Search code examples
pythondataframe

Removing HTML formatting from column in dataframe


I have a dataframe where I need to remove the HTML tags and convert the data to just plain text.

I have found the following (Python code to remove HTML tags from a string):

import re
CLEANR = re.complile('<.*?>')
def cleanhtml(raw_html):
    cleantext = re.sub(CLEANR, '', rawhtml)
    return cleartext

I'm applying it to my column using:

df['col'] = df['col'].apply(cleanhtml(df['col']))

This caused an error as the 'col' was of the datatype Object, so I amended the function to convert the passed argument to a string, as follows:

import re
CLEANR = re.complile('<.*?>')
def cleanhtml(raw_html):
    cleantext = re.sub(CLEANR, '', str(rawhtml))
    return cleartext

The code still fails as it's receiving an object not string. The error is:

Name: col, Length: 1021, dtype: object' is not a valid function for series' object.

Can anyone nudge me in the right direction please?

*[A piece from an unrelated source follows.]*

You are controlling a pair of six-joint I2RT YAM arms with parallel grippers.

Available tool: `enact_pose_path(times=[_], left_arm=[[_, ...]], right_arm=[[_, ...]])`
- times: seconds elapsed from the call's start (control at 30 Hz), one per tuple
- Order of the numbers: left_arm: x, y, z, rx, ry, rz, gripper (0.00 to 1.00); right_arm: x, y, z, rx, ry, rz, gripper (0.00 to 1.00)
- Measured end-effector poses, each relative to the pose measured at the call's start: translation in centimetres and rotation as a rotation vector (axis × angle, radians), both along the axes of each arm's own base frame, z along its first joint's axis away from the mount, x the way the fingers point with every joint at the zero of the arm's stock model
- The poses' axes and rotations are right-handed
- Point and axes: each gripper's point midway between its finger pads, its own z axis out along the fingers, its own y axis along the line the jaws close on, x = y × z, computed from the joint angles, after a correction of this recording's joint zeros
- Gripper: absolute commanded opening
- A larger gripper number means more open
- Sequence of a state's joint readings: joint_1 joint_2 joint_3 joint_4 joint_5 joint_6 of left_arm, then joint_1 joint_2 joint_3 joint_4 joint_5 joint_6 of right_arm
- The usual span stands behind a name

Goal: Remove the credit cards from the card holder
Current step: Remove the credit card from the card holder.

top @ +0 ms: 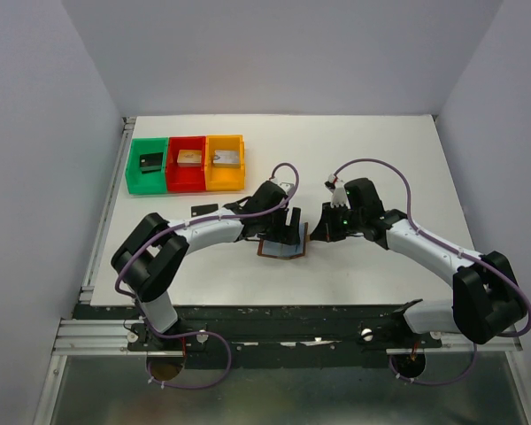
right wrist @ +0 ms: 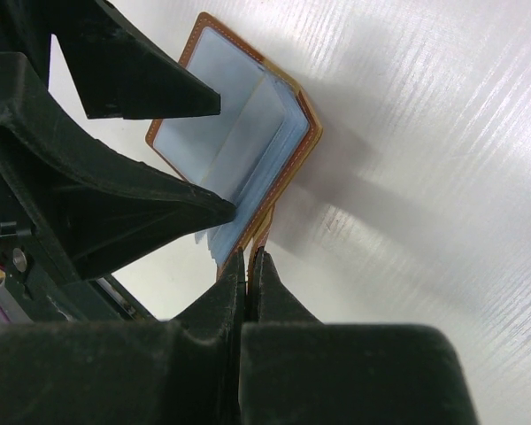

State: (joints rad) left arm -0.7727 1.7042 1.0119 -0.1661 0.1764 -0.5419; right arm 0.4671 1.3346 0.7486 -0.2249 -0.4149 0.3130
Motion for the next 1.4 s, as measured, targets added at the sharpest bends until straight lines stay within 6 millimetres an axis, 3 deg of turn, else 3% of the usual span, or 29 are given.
enact_pose_path(times=[0.4, 0.93, 1.03, 1.13, 1.27, 1.4], left_arm=[[0.3, 0.7, -0.6, 0.031, 0.005, 0.026, 0.85], [1.0, 4.5, -1.3, 0.133, -0.021, 0.139, 0.88], [1.2, 5.7, -0.9, 0.157, -0.048, 0.175, 0.88], [1.5, 6.7, 0.9, 0.126, -0.102, 0.210, 0.85], [1.9, 5.7, 3.9, 0.003, -0.160, 0.193, 0.81], [1.5, 2.4, 5.0, -0.119, -0.143, 0.086, 0.79]], right_arm=[[0.1, -0.1, 0.1, 0.001, -0.001, -0.003, 0.00], [0.1, -0.1, 0.3, 0.004, -0.009, -0.005, 0.00], [0.1, -0.1, 0.3, 0.003, -0.008, -0.005, 0.00], [0.1, -0.1, 0.3, 0.004, -0.008, -0.004, 0.00], [0.0, -0.1, 0.3, 0.009, -0.008, 0.000, 0.00], [-0.2, 0.0, 0.5, 0.017, -0.008, 0.007, 0.00]])
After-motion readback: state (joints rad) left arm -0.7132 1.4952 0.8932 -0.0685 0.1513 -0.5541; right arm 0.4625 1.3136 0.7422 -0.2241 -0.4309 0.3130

Thanks.


Solution

  • import re
    import pandas as pd
    
    raw_html = """<div>
    <h1>Title</h1>
    <p>A long text........ </p>
    <a href=""> a link </a>
    </div>"""
    
    tag_re = re.compile(r'(<!--.*?-->|<[^>]*>)')
    clean_html = lambda rawhtml: tag_re.sub('', str(rawhtml))
    df = pd.DataFrame({"col":[raw_html, raw_html]})
    html_to_text = [clean_html(h) for h in df.col]
    
    df.col = html_to_text
    print(df)
    

    Output:

    0    \nTitle\nA long text........ \n a link \n
    1    \nTitle\nA long text........ \n a link \n
    Name: col, dtype: object